Perhaps the good life is not a state to be obtained, but, as Aristotle suggests, it is the the pursuit and the journey that give meaning and fulfillment. Striving for the good life involves the arduous work of becoming: creating meaning, aspiring for something better, the act of becoming the sort of person and living the sort of life one deems worthy and desirable. 

Thus, the good life is not made up of simple "happiness." It requires trade-offs, often forgoing hedonistic pleasure for long term goals. I have previously written on the distinction between hedonic happiness (are you happy right now?) and eudaimonic wellbeing (with its longer horizon of life satisfaction), showing that the two can well be at odds with one another.

Steven Mazie, on BigThink.com, argues that the current fashion for happiness studies distracts us from what is really important: "Not every costly, challenging endeavor we take up is a recipe for happiness, but our world and our individual lives would be sapped of all meaning if we made life plans based on the results of happiness studies like these [measures of hedonic happiness]. Who would learn Chinese or advanced calculus? Who would spend all night volunteering in hurricane relief emergency shelters? Who would ever have a child?"

Mazie calls on John Stuart Mill's distinction between higher and lower pleasures in his attempt to calculate utilities: "If, on reflection, we would refuse to give up Pleasure A in exchange for a bottomless trough of Pleasure B, that’s a good sign Pleasure A is a higher pleasure for us. If we wouldn’t forfeit our religion or our children for the promise of a keg of cold beer that never runs dry, we should consider the former to be more valuable than the latter. Lower pleasures are fantastic — and reading the results of laughable happiness studies may well be one of them — but they are not the pulp of life."

Indeed, when we look to provisioning the good life as broadly as possible, as we should in markets and government, we must take care not to privilege hedonic happiness over long-term wellbeing.

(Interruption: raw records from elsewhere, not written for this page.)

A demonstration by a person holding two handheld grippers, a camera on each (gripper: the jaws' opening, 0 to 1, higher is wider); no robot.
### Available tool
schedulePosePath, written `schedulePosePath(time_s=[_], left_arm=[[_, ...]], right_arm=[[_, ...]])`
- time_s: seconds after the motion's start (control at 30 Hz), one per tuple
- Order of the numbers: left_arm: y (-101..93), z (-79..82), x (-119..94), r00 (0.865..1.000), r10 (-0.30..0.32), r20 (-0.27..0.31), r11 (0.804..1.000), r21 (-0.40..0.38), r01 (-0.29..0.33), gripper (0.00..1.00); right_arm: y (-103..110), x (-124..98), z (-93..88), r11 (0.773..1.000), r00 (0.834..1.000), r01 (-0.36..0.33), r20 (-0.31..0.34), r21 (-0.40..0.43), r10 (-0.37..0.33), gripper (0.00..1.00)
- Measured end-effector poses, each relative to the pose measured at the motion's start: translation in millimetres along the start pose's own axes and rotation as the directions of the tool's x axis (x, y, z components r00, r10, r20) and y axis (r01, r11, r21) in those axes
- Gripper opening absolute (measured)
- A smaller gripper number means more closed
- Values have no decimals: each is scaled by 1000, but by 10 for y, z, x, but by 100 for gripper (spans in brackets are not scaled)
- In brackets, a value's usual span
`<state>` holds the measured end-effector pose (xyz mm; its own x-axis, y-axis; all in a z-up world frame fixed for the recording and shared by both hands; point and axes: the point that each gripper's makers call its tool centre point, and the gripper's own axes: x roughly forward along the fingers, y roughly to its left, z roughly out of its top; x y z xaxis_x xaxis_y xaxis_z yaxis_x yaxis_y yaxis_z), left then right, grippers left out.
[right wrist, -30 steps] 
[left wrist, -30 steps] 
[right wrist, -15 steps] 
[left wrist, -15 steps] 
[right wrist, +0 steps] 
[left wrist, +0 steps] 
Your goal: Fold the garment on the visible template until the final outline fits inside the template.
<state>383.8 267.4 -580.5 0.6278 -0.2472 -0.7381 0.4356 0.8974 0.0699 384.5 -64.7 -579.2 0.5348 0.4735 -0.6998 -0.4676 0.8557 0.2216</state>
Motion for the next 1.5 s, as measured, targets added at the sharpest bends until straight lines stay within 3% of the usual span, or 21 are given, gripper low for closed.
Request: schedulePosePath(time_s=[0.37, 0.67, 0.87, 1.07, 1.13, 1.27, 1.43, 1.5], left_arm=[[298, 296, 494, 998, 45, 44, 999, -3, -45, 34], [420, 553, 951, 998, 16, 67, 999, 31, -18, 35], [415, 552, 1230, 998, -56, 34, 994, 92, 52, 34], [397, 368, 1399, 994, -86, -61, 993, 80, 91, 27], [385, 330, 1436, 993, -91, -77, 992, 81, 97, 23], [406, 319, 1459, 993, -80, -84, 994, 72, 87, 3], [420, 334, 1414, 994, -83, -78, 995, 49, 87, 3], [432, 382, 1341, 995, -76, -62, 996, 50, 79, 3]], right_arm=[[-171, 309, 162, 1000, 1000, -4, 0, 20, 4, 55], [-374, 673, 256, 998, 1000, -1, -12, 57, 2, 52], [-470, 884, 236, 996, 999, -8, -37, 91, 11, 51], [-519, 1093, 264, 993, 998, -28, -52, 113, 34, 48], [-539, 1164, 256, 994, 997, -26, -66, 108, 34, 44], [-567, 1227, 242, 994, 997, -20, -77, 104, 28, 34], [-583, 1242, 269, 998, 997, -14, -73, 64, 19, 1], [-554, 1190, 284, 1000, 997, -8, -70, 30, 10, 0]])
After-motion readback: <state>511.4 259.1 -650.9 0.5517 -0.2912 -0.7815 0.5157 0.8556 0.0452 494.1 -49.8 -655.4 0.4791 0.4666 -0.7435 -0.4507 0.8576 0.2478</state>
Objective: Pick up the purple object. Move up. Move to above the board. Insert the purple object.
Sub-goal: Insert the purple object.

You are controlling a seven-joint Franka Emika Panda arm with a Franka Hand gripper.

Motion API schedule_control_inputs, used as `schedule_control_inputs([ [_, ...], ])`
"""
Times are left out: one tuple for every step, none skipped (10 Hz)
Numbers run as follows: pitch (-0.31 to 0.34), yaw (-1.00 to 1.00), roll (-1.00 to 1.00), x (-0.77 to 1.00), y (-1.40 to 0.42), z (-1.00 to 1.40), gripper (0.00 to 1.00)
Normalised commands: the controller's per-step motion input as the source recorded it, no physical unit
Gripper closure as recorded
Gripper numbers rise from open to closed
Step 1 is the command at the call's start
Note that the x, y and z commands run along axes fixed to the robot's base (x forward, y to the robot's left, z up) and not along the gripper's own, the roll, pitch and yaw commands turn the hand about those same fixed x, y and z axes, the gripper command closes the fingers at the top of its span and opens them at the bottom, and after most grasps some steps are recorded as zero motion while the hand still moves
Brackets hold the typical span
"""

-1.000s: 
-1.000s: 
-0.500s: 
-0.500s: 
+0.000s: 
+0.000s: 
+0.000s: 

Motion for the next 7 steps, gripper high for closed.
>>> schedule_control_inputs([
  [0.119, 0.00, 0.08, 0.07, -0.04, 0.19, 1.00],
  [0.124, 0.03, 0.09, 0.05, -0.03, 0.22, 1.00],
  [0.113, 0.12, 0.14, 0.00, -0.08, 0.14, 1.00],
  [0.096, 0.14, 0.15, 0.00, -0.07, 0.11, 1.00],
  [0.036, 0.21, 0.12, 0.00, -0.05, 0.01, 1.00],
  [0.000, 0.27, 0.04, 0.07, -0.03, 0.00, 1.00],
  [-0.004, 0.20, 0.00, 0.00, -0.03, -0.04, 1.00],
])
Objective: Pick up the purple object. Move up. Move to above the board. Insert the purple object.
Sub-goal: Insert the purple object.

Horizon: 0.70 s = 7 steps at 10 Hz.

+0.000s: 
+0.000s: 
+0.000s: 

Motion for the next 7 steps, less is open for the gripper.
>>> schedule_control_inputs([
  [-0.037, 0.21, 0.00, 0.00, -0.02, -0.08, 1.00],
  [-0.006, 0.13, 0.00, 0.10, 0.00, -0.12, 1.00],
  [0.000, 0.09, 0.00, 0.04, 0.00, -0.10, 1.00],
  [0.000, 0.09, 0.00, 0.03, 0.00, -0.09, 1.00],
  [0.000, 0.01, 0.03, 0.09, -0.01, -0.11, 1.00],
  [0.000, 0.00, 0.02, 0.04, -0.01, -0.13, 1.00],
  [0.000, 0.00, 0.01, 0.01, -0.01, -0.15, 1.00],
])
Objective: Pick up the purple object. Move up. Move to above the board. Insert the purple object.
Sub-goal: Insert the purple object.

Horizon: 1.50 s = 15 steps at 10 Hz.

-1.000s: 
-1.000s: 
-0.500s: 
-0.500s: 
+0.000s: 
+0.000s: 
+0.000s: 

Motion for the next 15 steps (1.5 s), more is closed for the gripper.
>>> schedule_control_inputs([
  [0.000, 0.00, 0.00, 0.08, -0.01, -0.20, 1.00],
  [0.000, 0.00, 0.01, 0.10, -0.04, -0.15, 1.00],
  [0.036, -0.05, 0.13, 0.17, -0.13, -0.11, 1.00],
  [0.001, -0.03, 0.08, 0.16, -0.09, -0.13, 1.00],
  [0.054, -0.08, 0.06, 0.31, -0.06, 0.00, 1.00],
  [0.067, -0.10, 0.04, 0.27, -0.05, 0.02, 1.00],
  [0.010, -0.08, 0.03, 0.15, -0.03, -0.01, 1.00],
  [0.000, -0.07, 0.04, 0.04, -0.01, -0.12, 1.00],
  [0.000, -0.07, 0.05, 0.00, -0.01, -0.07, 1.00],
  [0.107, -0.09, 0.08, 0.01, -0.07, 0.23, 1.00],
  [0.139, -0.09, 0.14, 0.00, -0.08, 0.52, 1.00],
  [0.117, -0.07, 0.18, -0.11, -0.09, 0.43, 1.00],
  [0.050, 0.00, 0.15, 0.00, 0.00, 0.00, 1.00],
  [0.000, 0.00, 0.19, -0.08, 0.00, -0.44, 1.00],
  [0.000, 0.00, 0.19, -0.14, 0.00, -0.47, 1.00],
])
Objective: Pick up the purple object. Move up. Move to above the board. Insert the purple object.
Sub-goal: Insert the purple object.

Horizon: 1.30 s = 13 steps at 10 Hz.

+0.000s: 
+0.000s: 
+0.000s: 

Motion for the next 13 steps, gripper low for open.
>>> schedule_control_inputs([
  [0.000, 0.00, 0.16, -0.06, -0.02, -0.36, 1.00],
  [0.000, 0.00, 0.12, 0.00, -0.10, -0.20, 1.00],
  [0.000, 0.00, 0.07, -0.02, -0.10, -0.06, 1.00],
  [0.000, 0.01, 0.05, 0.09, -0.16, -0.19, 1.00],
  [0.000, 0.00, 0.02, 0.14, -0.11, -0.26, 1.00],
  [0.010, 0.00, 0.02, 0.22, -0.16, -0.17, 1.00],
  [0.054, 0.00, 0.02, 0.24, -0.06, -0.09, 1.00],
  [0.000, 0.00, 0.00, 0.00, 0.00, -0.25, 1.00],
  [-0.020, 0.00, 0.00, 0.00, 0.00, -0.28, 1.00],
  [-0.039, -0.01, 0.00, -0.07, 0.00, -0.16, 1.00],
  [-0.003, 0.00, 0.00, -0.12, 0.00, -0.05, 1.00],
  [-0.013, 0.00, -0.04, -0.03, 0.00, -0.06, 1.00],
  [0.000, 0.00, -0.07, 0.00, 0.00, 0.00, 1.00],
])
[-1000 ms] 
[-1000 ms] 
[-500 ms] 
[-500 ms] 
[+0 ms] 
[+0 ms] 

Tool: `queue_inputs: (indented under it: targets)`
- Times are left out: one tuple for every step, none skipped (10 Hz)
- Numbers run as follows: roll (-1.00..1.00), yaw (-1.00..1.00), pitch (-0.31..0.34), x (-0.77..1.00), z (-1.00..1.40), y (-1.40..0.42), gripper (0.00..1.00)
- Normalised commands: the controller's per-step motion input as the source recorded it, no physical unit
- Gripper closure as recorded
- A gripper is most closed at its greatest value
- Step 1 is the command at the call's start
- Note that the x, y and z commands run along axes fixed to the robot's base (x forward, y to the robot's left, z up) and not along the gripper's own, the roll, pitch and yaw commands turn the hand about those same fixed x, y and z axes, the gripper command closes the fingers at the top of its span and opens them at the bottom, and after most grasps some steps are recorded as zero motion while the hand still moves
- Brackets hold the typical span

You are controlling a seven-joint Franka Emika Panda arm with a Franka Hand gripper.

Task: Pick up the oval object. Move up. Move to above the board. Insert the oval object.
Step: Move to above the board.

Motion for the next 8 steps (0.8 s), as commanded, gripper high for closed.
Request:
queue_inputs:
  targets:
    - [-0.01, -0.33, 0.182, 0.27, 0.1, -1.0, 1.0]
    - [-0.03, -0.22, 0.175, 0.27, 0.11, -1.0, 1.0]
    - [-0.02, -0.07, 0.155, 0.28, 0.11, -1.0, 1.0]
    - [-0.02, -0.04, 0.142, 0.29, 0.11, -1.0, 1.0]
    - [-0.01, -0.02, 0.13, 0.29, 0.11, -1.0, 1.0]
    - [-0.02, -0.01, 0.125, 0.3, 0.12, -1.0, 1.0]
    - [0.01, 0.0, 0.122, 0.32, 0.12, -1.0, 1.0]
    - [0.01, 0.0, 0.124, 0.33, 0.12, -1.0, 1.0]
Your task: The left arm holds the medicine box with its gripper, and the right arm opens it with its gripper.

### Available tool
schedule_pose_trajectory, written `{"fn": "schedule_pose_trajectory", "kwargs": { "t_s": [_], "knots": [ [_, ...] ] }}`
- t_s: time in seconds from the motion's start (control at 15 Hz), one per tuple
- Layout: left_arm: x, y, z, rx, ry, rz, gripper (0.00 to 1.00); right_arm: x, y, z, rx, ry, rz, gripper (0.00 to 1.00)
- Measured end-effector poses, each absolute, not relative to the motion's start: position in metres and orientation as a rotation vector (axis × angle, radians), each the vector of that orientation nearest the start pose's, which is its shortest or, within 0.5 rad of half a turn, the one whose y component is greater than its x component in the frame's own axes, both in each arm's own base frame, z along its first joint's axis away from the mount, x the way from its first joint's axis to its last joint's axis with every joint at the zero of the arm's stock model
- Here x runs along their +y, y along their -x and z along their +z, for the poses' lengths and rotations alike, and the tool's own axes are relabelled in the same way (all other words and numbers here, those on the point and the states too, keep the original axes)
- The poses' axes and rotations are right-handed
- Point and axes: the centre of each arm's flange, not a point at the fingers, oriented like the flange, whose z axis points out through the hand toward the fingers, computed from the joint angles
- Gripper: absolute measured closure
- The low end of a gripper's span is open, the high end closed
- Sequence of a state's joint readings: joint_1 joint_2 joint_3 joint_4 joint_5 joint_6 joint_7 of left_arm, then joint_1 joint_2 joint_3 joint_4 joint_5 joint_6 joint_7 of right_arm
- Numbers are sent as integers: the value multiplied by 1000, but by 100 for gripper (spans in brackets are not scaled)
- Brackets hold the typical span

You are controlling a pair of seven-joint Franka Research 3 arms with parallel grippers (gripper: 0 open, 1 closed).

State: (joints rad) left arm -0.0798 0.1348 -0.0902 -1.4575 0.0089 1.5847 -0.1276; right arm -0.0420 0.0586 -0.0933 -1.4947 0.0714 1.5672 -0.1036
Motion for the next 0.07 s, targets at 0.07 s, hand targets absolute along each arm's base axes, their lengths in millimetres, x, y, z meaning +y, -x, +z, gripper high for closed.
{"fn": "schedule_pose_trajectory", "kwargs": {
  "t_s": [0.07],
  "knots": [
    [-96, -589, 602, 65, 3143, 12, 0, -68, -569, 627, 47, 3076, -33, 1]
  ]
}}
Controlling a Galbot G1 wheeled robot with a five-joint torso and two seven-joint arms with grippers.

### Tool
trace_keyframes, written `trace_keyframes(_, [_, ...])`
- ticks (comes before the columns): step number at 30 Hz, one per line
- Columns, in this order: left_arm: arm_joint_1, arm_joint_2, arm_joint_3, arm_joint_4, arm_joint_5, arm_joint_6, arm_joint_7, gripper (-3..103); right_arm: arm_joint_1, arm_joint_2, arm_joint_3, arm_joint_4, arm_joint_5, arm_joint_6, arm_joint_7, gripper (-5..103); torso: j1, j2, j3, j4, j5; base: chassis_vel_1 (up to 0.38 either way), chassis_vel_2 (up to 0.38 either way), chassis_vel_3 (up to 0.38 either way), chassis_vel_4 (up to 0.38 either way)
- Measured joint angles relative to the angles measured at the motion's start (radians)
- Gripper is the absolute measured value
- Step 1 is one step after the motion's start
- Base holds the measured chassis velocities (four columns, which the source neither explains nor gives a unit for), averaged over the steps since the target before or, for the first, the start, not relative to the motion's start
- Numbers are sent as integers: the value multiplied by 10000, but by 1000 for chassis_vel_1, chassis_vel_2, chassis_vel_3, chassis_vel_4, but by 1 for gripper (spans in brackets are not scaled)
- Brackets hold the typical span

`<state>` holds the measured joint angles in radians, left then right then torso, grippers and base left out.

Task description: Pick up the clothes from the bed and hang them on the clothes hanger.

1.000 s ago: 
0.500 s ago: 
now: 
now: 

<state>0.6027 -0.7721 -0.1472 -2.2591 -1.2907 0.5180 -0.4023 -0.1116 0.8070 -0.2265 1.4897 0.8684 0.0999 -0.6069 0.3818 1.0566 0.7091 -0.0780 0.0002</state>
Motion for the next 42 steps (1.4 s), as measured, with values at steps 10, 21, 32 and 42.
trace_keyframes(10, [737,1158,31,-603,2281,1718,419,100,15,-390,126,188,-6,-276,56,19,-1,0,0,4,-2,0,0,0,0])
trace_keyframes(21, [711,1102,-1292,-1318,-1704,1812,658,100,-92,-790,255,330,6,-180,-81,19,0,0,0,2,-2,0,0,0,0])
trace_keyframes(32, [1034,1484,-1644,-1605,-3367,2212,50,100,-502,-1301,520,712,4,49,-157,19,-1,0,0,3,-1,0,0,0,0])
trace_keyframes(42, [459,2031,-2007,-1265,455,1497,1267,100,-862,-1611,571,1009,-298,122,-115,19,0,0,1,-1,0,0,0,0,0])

(On a separate but related note: The WSJ reported this week that its CEO Council identified five top priorities for the country: immigration reform, education reform, tax reform, business-government cooperation, and health-care quality. It is remarkable not only that these could all have been pulled from an Obama speech, but also that they are all broadly consistent with a wellbeing approach to policy, even if the devil is in the detail of means to these ends.)

2 comments:

  1. Interesting questions, Ted. I wonder if we might focus our energies on designing technologies & practices that draw on some of the findings in happiness studies (specifically I'm thinking of Csikszentmihalyi's Flow concept) while keeping in mind the bigger picture and eudaimonic wellbeing (great reference!). How might we use the always-already online nature of contemporary communications and our increasing self-monitoring (through social media, GPS logging, even devices like fitbit and nike+) to make the journey toward our long term happiness feel more like a game than a chore?
    I'm hoping to begin a new research project on the broader impacts of gamification, if/when I manage to find a TT position. This was inspired in part by Caja LĂșdica in Guatemala; have you ever encountered them in a public gathering?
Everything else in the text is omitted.